Paramedics are the first responder to medical emergencies trained in various lifesaving skills. Vehicular accidents, natural disasters, crime scenes, personal in-home injuries are types emergencies situations paramedics may encounter. Paramedic qualifications vary from state to state however; there are basic requirements for all states.
Before you enroll in EMT/paramedic training, you must earn a high school diploma or equivalent. Take advanced courses in science, health and biology helpful. Physical training also recommended. Paramedics will have to move patients and must show high level of physical fitness.
There are four levels of EMT training recognized by National Registry of Emergency Medical Technicians.
EMT Basic Training/First Responder:
You can work your way up to paramedic from a firefighter position, or take the most common route by becoming an emergency medical technician. Enroll in community college, an EMT school or even hospital that train EMTs.

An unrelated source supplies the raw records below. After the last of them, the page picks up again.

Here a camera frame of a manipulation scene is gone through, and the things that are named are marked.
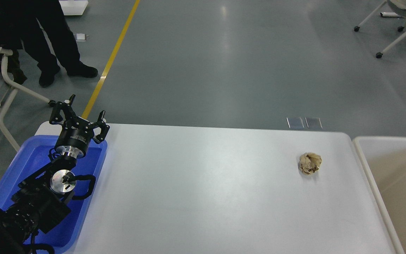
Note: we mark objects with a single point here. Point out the floor metal plate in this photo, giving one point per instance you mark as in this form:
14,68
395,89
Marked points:
313,123
295,123

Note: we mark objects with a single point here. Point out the white floor power adapter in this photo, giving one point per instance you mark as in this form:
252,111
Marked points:
80,37

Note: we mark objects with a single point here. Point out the person in black clothes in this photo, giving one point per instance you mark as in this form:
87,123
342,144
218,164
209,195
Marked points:
39,26

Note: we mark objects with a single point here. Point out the blue plastic tray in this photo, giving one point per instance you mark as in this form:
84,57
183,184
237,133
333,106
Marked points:
33,155

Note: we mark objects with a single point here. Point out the left floor metal plate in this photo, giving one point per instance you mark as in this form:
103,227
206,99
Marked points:
295,123

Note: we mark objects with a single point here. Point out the right floor metal plate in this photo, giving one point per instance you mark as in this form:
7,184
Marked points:
313,123

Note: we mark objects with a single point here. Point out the crumpled brown paper ball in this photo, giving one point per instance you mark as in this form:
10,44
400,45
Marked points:
309,163

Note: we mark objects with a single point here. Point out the white floor base plate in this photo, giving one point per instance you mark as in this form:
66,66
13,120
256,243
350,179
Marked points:
73,7

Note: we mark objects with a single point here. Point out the beige plastic bin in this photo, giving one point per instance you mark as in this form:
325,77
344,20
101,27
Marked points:
384,162

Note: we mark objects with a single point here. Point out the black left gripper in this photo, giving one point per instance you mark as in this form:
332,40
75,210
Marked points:
75,136

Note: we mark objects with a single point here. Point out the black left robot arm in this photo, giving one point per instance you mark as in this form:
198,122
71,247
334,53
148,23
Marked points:
41,202

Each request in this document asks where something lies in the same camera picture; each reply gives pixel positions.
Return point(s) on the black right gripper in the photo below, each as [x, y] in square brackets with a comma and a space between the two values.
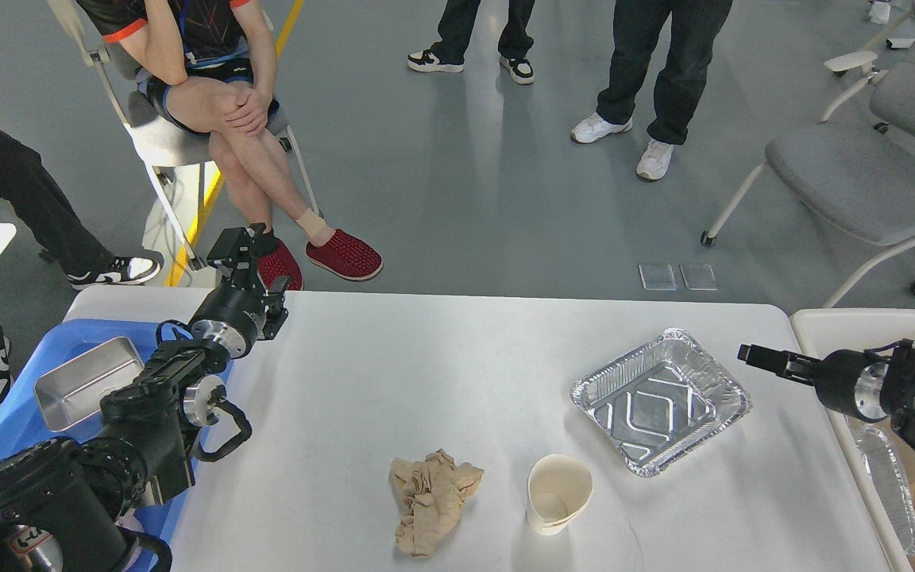
[846, 381]

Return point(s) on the blue plastic tray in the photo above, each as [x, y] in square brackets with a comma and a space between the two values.
[22, 425]

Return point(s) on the white paper cup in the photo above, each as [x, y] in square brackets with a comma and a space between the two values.
[558, 489]

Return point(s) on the clear floor plate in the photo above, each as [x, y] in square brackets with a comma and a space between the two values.
[658, 277]
[698, 276]

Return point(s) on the white folding chair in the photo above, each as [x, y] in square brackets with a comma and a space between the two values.
[158, 142]

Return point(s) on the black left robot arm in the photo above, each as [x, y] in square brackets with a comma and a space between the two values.
[61, 500]

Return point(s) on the crumpled brown paper napkin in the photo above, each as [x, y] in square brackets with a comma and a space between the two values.
[433, 492]

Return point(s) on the foil tray inside bin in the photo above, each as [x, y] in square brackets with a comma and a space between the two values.
[881, 459]

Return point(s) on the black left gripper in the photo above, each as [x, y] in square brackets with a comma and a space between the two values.
[239, 312]

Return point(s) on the white plastic waste bin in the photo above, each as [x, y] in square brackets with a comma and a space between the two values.
[821, 331]

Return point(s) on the clear floor plate left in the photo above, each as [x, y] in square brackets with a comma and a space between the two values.
[658, 277]

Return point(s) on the grey padded chair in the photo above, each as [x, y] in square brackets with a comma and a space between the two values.
[856, 177]

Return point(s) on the person in black trousers left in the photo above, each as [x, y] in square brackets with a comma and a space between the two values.
[39, 202]

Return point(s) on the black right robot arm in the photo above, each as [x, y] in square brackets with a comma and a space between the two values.
[898, 394]

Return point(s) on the aluminium foil tray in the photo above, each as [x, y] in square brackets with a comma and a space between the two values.
[661, 401]

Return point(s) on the stainless steel rectangular tin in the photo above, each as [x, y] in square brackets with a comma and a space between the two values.
[71, 392]

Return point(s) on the clear floor plate right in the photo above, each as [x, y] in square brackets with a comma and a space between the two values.
[698, 276]

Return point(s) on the seated person red shoes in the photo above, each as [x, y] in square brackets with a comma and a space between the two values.
[210, 68]

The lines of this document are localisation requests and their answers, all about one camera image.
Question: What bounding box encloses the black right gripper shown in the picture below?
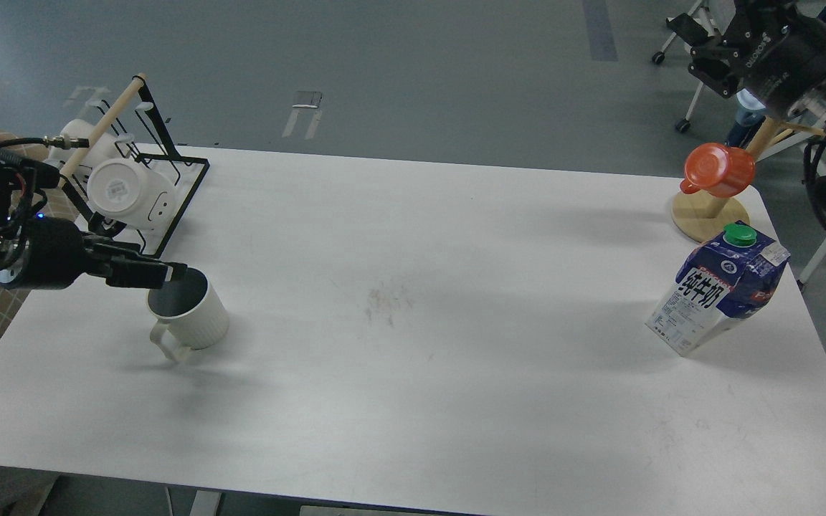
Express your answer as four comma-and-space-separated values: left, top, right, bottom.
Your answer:
666, 1, 826, 124

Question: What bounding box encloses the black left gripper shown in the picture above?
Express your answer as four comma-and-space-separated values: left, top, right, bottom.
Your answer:
0, 218, 188, 290

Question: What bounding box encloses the white ribbed mug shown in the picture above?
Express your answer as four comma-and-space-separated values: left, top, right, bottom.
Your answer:
146, 267, 230, 363

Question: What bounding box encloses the blue milk carton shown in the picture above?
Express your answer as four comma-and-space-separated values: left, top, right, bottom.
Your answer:
645, 220, 791, 356

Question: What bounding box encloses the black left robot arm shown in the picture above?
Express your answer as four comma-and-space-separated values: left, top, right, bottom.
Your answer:
0, 136, 188, 290

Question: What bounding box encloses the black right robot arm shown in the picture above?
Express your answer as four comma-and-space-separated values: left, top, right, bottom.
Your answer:
668, 1, 826, 232

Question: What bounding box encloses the blue cup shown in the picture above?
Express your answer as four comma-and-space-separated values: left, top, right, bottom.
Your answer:
735, 89, 766, 128

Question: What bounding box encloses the orange cup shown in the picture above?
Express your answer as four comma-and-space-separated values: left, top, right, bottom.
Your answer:
680, 143, 755, 199

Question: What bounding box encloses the wooden cup tree stand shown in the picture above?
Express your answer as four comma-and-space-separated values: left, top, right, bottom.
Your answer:
672, 118, 826, 244

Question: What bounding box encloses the white mug on rack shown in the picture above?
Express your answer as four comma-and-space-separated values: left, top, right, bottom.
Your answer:
86, 158, 177, 231
47, 118, 121, 173

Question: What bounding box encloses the white rear mug on rack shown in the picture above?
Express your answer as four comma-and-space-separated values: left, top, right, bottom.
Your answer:
47, 118, 121, 173

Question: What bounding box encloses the black wire cup rack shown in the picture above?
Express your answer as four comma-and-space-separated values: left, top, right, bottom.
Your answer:
48, 73, 210, 257

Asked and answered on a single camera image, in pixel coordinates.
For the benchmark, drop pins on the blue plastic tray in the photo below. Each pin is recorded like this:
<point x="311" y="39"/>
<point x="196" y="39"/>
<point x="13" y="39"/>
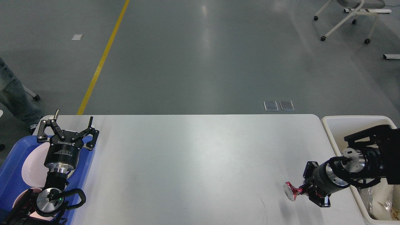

Students enroll in hands-on field training in emergency rooms or ambulances coupled with classroom lectures. Classroom studies include respiratory and cardiac emergencies, patient assessment and trauma response. Basic training or first responder duties are basic life support. Stabilize a patient. Prepare patient for transport. Administer CPR. Assist in emergency childbirth. Use defibrillators. Use a bag-valve mask for mechanical ventilation. Apply bandages when a patient bleeds. Use splints for bones injuries. Check heart rate with pulse oximetry. Check blood sugar levels through glucometer. Administer drugs such as nitroglycerin and epinephrine.
EMT Intermediate I/85:
Typically, student will take more classes that may take a couple of months or up to a year depending on that particular state regulation. EMT must clock in more hours in the operating room and/or emergency department depending on state requirements. Intermediate I/85 allowed several more invasive procedures in the field. Learn to utilize intravenous fluids (IVs). Control airway devices. Learn bleeding control. Train in shock management. Understand how to deal with cardiac arrest emergencies. Learn how to use and interpret EKGs.
EMT Intermediate I/99:
Qualifications again vary from state to state. EMT I/99 learn more invasive procedures in the field. Train to do a needle-decompression for a collapsed lung (tension pneumothorax). Learn to place a tube into the windpipe (trachea) through the mouth to help the patient breathe (endotracheal intubation). Learn how to use a nasogatric tube. That is a tube inserted through the nose, past the throat and into the stomach. This helps remove gastric secretions and built of air in patients with gastrointestinal obstructions. More drugs may be administered to help control cardiac Arrhythmias.
Students have eight months or up to two years of training depending upon state qualifications. Class studies include advanced medical theory, principles of physiology and human anatomy. Paramedics can administer up to 40 medications depending upon state regulations. They can conduct chest monitoring. Blood chemistry analysis. Central line monitoring. Venous blood sampling. May be permitted to sedate combative patients. Learn triage of patients in a mass casualty incident. Administer drugs through IV or by mouth. Conduct manual defibrillation, and more.
Paramedics may be required a have special driver’s license depending upon state for Emergency vehicle operation. Paramedics must pass the National Registry of Emergency Medical Technicians test or a state exam in order to become a licensed paramedic in order to work in that state. Test covers areas such as trauma patient assessment, psychomotor skills and cardiac management.
The guide to becoming a paramedic is clear.
- Earn a high school diploma or equivalent before you enroll in EMT classes
- Take EMT Basic course training
- Take EMT intermediate training I/85
- Take EMT intermediate training I/99
- Take more class room course and field training with advance invasive training
- Pass the NREMT tests and become a licensed paramedic
How long it takes to become a paramedic varies from state to state. The job is rewarding. You save lives. Paramedic trained to make quick decisions. Life and death can hang on the balance until trained paramedics arrive on the scene. Parmedics asses the patient’s needs, applied emergency medical attention then transport the patient to the hospital.
Paramedic is the lifeline to patient care in the most desperate hour.